B) Buyer is obliged to check the goods delivered to him/her before using (having used) them. In case of bulk delivery buyer has to check the goods before transfer into storage will take place. In particular this check will have to the state and identity of the goods delivered with reference to the goods sold. If buyer cannot prove having executed this check, he/she will have forfeited any right on claims.
C) The liability of seller to indemnification never exceeds the value of the invoice of the goods delivered.
D) Taking in and using or re-sale of the goods in all cases be considered as an acceptance, hence claims in such a case cannot be considered. On bulk delivery the transfer into storage will be considered as acceptance.
E) The return of goods if any is only allowed to take place after written consent of seller.
All goods from the moment of despatch are travelling for the account and risk of buyer.
7. Force Majeure.
A) In case of force majeure seller without applying to the court will have the right either to prolong the term of delivery of the goods with duration of force majeure or to cancel the agreement so far not being executed without in either case being liable to pay compensation.
B) By force majeure is meant any circumstances independent of the will of the seller, impending fulfilment of the agreement temporarily or permanently. Among other things as circumstances as meant above are to be considered, restricting measures of the authorities, epidemics, mobilization, war, revolution, seizure, interruption of the production lack of raw materials, semi-manufactured products, auxiliary materials and energy, non-delivery, ultimately or non sufficient delivery by the company from which the seller obtains the goods, strike, fire with seller or his/her supplier.
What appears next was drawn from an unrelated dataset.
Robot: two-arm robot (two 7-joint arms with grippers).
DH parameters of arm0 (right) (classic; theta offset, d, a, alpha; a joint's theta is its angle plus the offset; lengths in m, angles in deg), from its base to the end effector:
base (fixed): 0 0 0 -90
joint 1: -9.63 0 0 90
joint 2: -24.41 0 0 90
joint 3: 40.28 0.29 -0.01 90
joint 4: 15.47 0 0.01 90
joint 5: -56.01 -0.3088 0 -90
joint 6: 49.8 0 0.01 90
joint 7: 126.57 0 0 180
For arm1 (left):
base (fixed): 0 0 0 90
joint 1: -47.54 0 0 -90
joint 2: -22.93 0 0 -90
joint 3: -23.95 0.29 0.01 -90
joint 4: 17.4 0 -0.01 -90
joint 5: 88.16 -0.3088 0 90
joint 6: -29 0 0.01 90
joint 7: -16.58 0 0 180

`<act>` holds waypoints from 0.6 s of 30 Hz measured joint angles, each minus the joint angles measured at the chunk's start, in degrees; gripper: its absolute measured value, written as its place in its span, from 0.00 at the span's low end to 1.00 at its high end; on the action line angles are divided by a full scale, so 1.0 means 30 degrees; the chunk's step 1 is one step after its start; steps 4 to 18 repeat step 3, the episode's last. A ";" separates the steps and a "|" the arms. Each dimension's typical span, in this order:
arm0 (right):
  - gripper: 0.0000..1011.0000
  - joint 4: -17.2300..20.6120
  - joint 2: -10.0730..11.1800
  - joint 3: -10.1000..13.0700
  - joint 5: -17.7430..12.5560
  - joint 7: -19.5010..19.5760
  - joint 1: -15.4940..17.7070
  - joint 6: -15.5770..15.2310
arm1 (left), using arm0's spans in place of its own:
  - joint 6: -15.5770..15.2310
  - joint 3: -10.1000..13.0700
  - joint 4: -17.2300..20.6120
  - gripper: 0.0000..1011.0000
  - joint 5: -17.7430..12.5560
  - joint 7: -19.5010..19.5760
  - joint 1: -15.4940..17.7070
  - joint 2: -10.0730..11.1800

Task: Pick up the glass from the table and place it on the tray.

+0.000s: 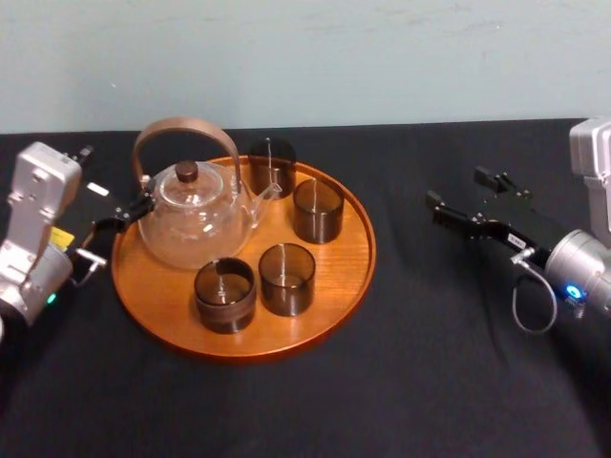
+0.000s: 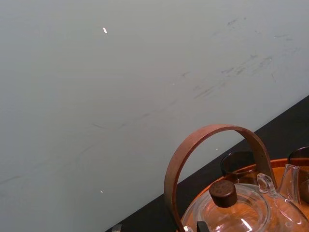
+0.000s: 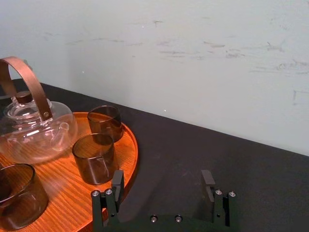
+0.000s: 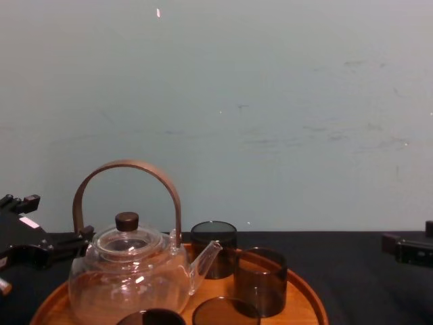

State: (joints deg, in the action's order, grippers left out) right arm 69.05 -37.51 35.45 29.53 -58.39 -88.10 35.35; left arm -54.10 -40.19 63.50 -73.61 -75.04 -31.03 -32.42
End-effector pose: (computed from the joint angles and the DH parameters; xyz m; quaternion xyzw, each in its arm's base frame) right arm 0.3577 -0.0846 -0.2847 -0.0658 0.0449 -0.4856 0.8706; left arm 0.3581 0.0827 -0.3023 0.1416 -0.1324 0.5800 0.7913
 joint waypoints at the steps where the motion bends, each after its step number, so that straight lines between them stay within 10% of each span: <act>1: 0.99 -0.0004 -0.0002 -0.0010 0.0003 -0.0008 -0.0006 -0.0006 | 0.0001 0.0001 -0.0001 1.00 0.0000 0.0000 0.0000 0.0000; 18: 0.99 -0.0017 -0.0006 -0.0031 0.0014 -0.0031 -0.0028 -0.0021 | 0.0000 0.0001 -0.0001 1.00 0.0000 -0.0001 0.0000 0.0000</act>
C) If buyer does not, does not timely, or does not sufficiently comply with obligations, resulting from him/her from any agreement concluded, as well as within the case of bankruptcy or temporary suspension of payment of buyer or in the case of closing down or liquidation of his/her company he/her will be deemed the party in default legally without proved default being required. In that case seller will be entitled to cancel without applying to the court, the agreements existing between him/her and the buyer, so far not being executed at the time and to request payment from the buyer concerning the activities and deliveries already being performed, as well as compensation of damage, costs, and interest caused by the default of the buyer and the cancellation of the agreement, including therein the loss of profit of the buyer.
D) If buyer partly or completely cancels the given order, he/she is obliged to compensate to the seller all expenses which have been reasonable made with regard to the execution of this order all this without prejudice to the right of the seller to compensation because of loss of profit of the other damages resulting from the cancellation concerned.
A) If seller at his/her discretion will become of the opinion that after the conclusion of the agreement circumstances do arise endangering the certainty of the fulfilment of the agreement seller will be entitled to demand guarantees from the buyer for the fulfilment of the agreement on his/her part
B) In case buyer will not comply with the demand as mentioned in article 9 section “a”, seller will be entitled without proved default being required, to suspend the execution of the agreement, or to cancel the agreement completely or partly, without being obliged to pay any compensation.
A) Except for an explicit written guarantee seller will never be liable for compensation of indirect or direct damage sustained caused by failures of goods delivered or with the execution of activities.
B) Buyer is obliged to indemnify seller against any claim for compensation by a third party on account of any cause.
These terms and conditions shall be subject to and constructed in accordance with the laws of England and the purchaser hereby agrees and declares that the company may institute proceedings arising out of the contract in the county court with jurisdiction over its main office whether or not the cause or place where the cause of action arose is beyond the jurisdiction of that court.